--- PROBLEM TO SOLVE ---
Output only the lines of the entries that follow, starting at the one with "If you could annotate the left" and running down to the one with "If you could annotate the person's right", both included and unchanged.

Content starts

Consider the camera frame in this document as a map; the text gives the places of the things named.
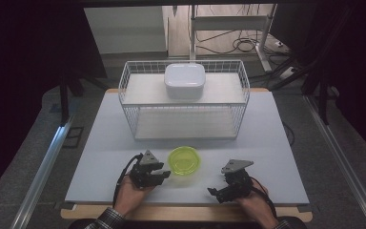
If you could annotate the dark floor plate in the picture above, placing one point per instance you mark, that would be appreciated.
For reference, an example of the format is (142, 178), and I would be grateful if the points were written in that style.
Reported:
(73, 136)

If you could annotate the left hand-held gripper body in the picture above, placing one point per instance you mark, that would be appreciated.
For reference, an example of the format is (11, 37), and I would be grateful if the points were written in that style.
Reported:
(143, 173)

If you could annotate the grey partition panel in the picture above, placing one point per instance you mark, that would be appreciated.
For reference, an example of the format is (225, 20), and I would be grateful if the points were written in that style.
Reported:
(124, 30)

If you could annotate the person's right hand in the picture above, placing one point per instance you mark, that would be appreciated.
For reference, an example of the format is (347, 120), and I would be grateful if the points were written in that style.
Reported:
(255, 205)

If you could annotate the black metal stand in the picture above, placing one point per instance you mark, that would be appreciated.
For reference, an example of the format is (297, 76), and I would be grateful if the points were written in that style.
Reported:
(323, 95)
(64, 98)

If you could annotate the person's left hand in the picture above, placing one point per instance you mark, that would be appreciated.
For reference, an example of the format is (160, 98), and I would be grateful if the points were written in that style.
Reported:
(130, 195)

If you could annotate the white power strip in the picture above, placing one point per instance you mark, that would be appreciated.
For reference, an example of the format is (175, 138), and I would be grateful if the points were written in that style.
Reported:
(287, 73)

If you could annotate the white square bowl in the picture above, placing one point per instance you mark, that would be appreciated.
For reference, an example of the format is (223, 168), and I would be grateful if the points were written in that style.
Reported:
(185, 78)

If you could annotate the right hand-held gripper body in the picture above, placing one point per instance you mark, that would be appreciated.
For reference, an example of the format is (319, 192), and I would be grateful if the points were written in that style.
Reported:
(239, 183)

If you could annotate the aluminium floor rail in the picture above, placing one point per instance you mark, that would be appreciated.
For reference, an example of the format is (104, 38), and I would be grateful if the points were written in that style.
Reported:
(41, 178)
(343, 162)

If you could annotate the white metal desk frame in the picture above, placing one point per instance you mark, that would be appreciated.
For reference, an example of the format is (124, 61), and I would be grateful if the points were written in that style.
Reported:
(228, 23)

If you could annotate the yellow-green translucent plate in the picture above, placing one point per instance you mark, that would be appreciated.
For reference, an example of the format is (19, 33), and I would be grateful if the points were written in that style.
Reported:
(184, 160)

Content ends
Content starts

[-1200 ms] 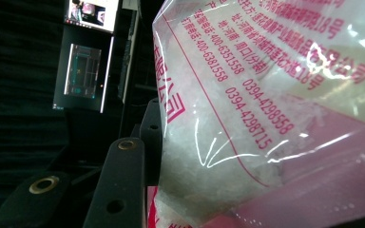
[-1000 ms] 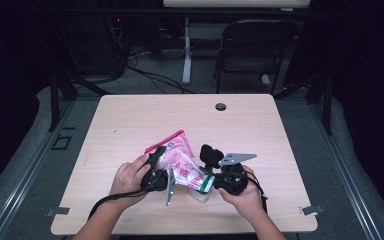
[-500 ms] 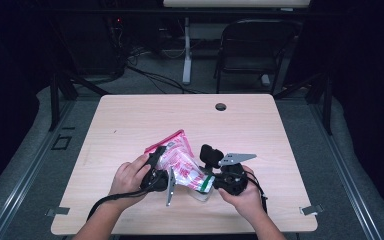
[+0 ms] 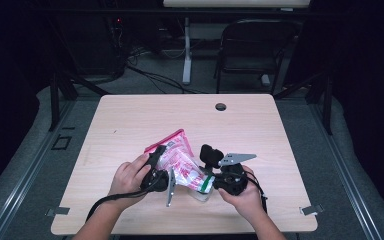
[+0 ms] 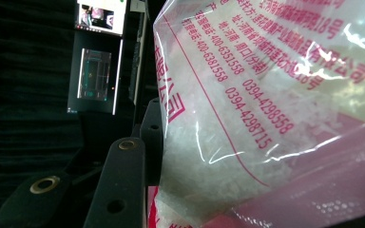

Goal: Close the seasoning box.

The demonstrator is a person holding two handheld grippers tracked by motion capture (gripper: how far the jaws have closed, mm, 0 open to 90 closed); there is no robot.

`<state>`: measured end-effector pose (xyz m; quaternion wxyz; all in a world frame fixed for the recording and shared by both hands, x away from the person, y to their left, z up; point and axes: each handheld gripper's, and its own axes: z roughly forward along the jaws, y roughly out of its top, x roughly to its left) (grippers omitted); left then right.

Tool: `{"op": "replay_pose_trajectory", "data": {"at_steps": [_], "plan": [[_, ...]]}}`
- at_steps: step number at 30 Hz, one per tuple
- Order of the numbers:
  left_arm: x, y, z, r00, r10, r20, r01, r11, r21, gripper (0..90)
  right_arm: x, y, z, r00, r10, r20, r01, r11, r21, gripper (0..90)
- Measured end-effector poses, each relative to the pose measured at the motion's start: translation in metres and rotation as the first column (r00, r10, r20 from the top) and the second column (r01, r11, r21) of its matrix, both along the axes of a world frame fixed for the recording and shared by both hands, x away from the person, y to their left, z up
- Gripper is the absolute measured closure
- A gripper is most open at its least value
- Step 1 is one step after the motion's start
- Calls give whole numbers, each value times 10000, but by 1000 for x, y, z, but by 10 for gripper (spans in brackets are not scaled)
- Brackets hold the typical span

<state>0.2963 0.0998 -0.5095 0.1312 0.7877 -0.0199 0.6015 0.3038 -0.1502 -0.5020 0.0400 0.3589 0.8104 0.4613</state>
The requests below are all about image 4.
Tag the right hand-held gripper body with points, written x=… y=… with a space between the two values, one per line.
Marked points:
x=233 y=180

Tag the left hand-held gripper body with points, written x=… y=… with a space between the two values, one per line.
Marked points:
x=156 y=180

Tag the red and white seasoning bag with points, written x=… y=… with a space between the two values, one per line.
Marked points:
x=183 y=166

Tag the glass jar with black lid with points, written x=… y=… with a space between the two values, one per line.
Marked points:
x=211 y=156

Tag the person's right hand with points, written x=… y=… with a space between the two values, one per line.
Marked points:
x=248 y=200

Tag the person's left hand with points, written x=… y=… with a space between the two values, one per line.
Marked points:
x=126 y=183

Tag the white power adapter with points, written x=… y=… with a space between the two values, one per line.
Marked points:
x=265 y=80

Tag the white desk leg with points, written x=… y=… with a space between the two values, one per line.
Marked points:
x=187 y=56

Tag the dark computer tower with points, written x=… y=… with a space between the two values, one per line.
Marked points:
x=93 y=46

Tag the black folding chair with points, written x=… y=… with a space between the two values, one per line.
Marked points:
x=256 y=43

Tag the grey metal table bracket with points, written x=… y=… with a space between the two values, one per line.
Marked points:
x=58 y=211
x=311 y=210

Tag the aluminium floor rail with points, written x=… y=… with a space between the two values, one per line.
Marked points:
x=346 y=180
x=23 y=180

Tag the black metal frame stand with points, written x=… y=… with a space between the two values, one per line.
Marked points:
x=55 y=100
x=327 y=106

Content ends
Content starts

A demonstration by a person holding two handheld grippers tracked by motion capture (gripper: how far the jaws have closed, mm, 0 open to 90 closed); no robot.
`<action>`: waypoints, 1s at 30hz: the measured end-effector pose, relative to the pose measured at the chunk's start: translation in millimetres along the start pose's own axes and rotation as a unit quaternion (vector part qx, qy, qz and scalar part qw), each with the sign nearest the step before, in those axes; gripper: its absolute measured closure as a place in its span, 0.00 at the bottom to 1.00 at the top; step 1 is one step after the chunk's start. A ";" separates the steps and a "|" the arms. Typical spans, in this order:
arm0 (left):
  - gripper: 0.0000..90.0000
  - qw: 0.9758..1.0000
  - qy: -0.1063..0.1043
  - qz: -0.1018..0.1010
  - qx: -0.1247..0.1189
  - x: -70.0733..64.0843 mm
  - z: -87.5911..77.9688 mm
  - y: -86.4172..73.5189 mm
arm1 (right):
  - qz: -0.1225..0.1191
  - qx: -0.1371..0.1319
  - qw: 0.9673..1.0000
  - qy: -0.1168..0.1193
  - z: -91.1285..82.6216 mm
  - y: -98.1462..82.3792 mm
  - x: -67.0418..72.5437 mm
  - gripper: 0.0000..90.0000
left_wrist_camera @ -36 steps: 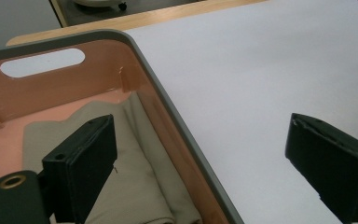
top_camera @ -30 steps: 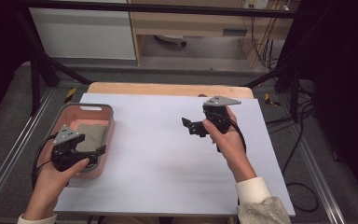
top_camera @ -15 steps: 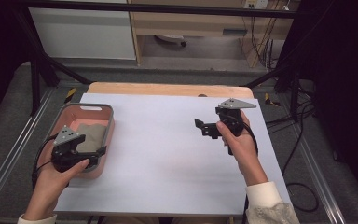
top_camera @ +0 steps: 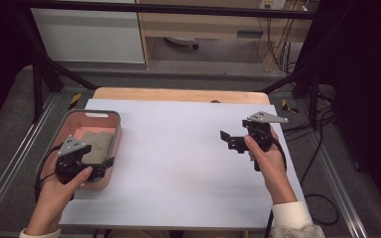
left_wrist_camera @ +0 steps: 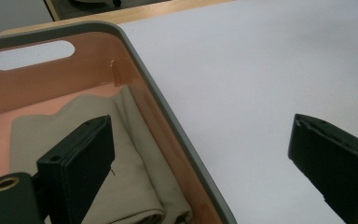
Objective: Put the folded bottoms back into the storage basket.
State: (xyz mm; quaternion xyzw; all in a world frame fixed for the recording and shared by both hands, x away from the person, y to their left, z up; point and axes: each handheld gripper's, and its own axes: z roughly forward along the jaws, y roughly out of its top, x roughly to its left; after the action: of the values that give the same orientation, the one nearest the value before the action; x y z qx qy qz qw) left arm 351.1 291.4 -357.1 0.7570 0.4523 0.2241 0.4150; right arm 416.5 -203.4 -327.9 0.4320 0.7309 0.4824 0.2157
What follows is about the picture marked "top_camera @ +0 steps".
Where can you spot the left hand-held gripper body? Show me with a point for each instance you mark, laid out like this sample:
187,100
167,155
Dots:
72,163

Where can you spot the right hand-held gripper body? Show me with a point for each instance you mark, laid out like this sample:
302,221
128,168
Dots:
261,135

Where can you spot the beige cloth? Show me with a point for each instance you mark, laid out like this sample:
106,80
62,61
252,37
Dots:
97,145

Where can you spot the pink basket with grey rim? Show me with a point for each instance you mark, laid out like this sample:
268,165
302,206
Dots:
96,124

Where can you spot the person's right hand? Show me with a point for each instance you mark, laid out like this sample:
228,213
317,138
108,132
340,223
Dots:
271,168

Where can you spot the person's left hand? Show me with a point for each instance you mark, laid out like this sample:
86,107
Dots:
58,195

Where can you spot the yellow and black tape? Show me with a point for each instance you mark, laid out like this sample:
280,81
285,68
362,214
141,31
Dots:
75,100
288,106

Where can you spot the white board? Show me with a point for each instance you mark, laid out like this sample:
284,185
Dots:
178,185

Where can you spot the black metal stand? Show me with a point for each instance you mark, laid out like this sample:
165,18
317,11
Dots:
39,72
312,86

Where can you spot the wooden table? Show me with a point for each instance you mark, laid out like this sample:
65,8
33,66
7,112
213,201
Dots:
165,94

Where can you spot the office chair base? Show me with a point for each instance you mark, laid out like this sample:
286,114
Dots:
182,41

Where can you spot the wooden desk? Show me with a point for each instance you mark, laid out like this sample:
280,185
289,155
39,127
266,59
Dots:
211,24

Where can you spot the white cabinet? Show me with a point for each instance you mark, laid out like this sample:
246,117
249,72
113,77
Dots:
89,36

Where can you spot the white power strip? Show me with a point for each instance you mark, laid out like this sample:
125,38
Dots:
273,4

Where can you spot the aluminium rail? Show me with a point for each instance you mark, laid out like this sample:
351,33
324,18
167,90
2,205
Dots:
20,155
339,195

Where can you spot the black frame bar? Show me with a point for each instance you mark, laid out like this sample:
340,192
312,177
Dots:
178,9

Content ends

--- SOLUTION BELOW ---
If you could annotate the left hand-held gripper body in the picture above, placing one point per instance you mark, that would be appreciated.
For reference, an example of the format is (11, 37), and I would be grateful if the points were written in that style.
Reported:
(143, 173)

If you could annotate the grey partition panel in the picture above, placing one point per instance you mark, that would be appreciated.
For reference, an example of the format is (225, 20), and I would be grateful if the points were written in that style.
Reported:
(124, 30)

If you could annotate the person's right hand in the picture above, placing one point per instance you mark, that would be appreciated.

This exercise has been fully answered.